这番话半真半假。苏明远确实说过要带我们过好子,只不过,他口中的“我们”,从始至终都不包括我和朵朵。
“嫂子,别太伤心了,身子要紧。”苏明远的声音适时响起,带着恰到好处的悲痛,“大哥走了,还有我和妈,不会不管你们的。”
我抬起头,泪眼朦胧地看着他。
他穿着苏明辉常穿的那件蓝色工装,头发梳成苏明辉偏分的样式,连说话时微微歪头的习惯都模仿得惟妙惟肖。
若不是知道真相,我大概也会被骗过去。
“明辉,”我哽咽着,“你大哥走了,以后这个家,就靠你了。”
苏明远眼底闪过一丝如释重负,随即被更深的“悲痛”覆盖:“嫂子放心。”
“只是……”我擦着眼泪,“遗体不能久放。天气热了,得赶紧处理,让你大哥……体体面面地走。”
这是我上辈子没说过的话。那时我沉浸在震惊和愤怒中,只顾着揭穿他。
苏明远果然立刻点头:“嫂子说得对,我这就安排人去县里火葬场。”
他动作很快,当天下午就联系了车,亲自带着“苏明远”的遗体去了县里。
我站在村口,看着拖拉机远去,手里紧紧牵着朵朵。
“妈妈,”朵朵仰着小脸,怯生生地问,“那个人……不是爸爸吗?”
我心里一痛,蹲下身平视她:“朵朵,记住妈妈的话。爸爸出远门了,很久都不会回来。躺在那里的,是叔叔。”
“可是……”
“没有可是。”我握住她的小肩膀,语气是从未有过的严肃,“如果你想和妈妈好好活下去,就必须记住:爸爸已经不在了,现在家里的是明辉叔叔。
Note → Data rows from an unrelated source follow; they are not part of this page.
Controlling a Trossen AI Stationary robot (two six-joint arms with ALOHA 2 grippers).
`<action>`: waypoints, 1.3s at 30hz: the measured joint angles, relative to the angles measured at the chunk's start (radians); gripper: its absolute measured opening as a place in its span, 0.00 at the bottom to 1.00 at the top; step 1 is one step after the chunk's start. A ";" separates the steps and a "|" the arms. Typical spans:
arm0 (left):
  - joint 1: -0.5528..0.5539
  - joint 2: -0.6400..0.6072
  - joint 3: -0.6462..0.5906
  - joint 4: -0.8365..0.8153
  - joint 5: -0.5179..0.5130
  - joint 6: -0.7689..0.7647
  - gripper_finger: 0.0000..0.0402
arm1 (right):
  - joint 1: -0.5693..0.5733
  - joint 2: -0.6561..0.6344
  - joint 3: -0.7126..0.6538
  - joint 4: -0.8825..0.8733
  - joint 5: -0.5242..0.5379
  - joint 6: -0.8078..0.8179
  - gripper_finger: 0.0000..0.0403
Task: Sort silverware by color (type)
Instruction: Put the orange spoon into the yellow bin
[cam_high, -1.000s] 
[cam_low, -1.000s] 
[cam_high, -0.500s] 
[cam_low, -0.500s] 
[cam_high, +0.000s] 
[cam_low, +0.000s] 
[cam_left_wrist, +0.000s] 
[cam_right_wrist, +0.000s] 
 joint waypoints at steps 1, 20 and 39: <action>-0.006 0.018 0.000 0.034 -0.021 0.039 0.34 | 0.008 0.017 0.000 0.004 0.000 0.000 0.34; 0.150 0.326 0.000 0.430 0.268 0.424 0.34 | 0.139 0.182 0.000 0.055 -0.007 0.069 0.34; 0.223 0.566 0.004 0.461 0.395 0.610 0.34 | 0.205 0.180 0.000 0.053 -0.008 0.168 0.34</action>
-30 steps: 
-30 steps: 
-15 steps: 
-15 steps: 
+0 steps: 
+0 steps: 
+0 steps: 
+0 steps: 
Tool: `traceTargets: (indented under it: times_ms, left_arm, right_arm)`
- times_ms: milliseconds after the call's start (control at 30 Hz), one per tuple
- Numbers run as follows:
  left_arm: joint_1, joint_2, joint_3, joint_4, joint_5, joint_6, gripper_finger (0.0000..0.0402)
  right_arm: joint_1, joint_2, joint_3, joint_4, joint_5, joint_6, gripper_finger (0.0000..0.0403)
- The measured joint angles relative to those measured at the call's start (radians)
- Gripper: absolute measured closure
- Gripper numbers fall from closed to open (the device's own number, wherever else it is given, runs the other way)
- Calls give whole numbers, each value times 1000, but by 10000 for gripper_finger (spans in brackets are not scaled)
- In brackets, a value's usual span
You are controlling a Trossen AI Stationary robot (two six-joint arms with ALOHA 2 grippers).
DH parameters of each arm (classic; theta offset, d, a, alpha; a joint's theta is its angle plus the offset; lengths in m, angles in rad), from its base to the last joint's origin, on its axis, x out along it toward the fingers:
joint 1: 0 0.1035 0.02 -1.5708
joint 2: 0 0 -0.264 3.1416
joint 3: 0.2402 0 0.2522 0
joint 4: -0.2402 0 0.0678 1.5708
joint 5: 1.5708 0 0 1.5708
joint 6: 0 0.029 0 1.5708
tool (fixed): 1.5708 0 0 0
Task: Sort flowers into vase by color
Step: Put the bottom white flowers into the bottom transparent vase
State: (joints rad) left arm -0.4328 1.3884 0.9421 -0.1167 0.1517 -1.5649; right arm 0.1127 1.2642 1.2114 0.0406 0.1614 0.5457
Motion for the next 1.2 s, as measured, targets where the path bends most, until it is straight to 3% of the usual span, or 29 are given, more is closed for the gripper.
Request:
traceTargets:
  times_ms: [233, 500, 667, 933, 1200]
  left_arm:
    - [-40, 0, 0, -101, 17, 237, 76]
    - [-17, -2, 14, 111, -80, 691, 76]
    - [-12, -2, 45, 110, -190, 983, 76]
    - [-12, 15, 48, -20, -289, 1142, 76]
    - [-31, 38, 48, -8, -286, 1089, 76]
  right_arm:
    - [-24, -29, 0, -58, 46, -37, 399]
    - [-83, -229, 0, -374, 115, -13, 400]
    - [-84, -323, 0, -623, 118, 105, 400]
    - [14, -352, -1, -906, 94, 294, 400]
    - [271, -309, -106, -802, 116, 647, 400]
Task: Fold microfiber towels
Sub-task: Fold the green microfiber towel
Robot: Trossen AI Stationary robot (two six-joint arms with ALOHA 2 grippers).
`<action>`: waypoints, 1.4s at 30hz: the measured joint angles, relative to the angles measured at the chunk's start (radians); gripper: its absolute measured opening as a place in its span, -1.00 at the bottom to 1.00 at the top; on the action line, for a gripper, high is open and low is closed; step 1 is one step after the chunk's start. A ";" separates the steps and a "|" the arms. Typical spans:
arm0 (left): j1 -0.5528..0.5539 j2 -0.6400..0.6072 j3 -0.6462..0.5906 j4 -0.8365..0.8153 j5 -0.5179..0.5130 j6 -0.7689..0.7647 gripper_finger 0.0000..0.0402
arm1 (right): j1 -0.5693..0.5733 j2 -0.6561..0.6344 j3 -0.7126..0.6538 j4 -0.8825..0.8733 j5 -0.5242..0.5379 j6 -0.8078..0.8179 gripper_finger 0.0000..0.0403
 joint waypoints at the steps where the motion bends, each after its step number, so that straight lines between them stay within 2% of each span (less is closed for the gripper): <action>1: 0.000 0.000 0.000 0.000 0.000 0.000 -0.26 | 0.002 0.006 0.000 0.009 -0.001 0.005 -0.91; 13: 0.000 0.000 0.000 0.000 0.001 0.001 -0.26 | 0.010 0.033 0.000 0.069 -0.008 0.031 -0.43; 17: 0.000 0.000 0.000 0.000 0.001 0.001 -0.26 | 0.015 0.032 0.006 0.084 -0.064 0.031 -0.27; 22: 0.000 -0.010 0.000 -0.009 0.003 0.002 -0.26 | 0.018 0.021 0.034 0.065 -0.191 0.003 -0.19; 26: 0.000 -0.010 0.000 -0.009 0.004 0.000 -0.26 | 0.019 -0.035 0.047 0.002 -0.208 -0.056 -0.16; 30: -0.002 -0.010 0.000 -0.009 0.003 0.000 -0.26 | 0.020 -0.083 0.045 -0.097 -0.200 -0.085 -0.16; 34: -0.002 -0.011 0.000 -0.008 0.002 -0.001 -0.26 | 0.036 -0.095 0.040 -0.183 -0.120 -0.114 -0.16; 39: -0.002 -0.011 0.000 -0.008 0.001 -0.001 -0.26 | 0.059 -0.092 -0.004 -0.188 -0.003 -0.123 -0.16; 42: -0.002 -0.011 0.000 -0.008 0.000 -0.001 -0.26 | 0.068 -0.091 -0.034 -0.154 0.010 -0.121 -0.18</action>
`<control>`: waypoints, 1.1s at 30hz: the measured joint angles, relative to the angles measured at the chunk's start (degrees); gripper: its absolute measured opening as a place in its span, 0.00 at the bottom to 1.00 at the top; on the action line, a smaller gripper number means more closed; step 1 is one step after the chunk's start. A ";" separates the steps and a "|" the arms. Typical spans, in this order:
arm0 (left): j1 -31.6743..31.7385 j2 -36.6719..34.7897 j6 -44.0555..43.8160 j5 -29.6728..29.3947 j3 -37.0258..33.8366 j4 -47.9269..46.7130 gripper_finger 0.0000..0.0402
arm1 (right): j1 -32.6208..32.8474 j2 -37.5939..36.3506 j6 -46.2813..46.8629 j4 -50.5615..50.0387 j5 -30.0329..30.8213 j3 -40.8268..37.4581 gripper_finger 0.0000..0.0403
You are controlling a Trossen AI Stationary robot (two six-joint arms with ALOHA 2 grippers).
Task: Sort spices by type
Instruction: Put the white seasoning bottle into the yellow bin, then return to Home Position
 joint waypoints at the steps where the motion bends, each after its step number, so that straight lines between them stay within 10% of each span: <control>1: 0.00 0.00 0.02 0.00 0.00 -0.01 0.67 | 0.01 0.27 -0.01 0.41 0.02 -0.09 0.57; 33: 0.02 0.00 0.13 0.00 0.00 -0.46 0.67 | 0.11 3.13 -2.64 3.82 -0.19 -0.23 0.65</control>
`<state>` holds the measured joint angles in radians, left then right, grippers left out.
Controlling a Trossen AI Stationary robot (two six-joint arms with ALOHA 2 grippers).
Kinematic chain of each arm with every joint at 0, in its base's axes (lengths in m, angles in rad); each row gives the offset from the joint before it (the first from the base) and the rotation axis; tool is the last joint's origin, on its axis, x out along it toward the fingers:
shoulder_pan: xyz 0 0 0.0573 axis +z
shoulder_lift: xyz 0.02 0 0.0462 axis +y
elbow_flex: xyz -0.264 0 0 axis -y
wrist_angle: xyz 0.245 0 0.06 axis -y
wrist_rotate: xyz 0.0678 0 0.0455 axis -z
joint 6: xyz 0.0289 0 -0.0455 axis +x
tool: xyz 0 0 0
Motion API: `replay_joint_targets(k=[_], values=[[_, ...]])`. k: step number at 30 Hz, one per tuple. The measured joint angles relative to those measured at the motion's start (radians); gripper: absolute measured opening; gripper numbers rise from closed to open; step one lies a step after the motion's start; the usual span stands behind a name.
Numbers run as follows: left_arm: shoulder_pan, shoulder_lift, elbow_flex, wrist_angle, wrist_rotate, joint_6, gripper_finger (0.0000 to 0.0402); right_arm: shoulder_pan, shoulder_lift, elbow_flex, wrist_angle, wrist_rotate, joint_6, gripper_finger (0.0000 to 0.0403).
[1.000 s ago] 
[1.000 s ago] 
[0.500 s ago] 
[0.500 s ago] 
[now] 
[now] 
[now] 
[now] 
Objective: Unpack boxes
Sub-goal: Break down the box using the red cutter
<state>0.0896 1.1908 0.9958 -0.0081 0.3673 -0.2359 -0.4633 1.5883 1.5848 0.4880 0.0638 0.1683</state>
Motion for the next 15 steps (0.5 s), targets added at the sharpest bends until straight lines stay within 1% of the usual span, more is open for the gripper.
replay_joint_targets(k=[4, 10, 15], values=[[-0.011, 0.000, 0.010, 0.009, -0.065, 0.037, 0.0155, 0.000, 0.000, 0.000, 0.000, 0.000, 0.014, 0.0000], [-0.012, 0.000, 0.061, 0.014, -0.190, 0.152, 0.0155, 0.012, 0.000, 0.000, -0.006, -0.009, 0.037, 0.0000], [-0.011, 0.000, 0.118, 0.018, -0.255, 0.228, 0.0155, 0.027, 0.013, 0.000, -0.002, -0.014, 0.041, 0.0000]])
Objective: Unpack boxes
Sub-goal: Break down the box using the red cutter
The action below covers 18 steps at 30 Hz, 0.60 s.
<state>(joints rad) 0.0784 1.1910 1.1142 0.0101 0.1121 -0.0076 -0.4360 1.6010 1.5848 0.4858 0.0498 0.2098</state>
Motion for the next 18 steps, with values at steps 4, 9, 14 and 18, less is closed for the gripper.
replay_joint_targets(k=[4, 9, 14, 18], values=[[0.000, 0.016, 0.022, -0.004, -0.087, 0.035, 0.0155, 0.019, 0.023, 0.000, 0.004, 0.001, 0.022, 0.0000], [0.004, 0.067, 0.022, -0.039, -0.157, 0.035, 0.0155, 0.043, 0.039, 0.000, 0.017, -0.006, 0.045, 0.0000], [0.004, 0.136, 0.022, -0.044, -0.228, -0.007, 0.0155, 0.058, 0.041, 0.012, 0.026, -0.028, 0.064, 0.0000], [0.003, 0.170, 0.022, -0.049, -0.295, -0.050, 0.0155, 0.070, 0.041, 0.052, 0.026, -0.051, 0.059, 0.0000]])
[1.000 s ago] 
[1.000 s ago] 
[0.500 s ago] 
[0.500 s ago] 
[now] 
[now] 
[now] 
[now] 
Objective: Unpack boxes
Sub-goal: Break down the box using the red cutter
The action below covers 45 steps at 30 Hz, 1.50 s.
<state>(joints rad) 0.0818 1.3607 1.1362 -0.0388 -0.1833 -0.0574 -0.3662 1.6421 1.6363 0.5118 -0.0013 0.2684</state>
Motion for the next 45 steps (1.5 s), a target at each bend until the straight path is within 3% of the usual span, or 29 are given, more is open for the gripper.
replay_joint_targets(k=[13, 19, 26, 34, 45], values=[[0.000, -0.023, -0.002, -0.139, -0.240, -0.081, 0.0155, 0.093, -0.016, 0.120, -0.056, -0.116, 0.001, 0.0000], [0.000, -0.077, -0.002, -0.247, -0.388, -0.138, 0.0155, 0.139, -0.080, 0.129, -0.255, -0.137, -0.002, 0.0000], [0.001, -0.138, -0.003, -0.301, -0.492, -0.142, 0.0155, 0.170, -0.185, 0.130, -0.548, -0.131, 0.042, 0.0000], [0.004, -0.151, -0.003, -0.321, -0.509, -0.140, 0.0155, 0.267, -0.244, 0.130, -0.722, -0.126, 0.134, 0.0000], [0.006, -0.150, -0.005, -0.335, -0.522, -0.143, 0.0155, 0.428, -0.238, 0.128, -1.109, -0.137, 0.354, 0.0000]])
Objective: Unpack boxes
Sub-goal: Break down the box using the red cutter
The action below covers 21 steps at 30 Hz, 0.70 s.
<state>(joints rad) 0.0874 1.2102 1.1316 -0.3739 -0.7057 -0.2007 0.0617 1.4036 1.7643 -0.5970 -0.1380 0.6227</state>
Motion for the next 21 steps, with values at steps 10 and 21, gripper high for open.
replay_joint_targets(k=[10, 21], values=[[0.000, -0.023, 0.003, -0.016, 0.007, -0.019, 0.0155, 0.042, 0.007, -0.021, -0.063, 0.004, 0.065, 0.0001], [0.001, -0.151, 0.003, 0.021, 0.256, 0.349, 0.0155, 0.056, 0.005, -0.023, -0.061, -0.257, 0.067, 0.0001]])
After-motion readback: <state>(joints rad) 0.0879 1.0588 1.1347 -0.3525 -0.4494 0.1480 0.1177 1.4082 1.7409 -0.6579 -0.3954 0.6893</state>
”
朵朵似懂非懂地点点头,大眼睛里满是困惑和不安。
我抱紧她。
这辈子,妈妈不会再让你挨饿受冻,不会让任何人伤害你。
第二章
苏明远是晚上回来的,怀里抱着一个黑色的骨灰盒。
灵堂已经搭起来了,苏明远——现在该叫他苏明辉了——和赵雅兰并排站着,接受乡亲们的慰问。
赵雅兰眼睛红肿,依偎在“丈夫”身边,一副楚楚可怜的模样。只有我知道,那红肿恐怕不是哭出来的,而是用生姜擦的。
“雅兰身子弱,又怀着孩子,不能久站,更不能沾丧事的晦气。”苏明远扶着赵雅兰,对我说道,“守灵的事,就辛苦嫂子了。”
我垂着眼,烧着纸钱:“应该的。”
纸灰飞扬,像黑色的雪。
赵雅兰却不急着走,她摸着尚未显怀的肚子,轻声细语地开口:“大嫂,有件事……不知道该不该说。”
“你说。”
“明辉现在顶了家里的门户,以后家里大小事都要他心。你和大侄女两个人,吃穿用度,少不了要麻烦明辉。”她顿了顿,“可我们也不宽裕,我这肚子里还有一个……”
“所以呢?”我抬头看她。
赵雅兰被我看得有些不自在,但还是继续道:“我听说,大哥生前攒了些钱,还有一些……金首饰?大嫂,不是我说你,你现在也用不上那些东西,不如拿出来,贴补贴补家里。明辉不会亏待你们的。”
苏明远立刻附和:“是啊嫂子。大哥那些钱放着也是放着,你拿出来,我帮你保管。至于首饰……雅兰怀孕辛苦,也该有点像样的东西。”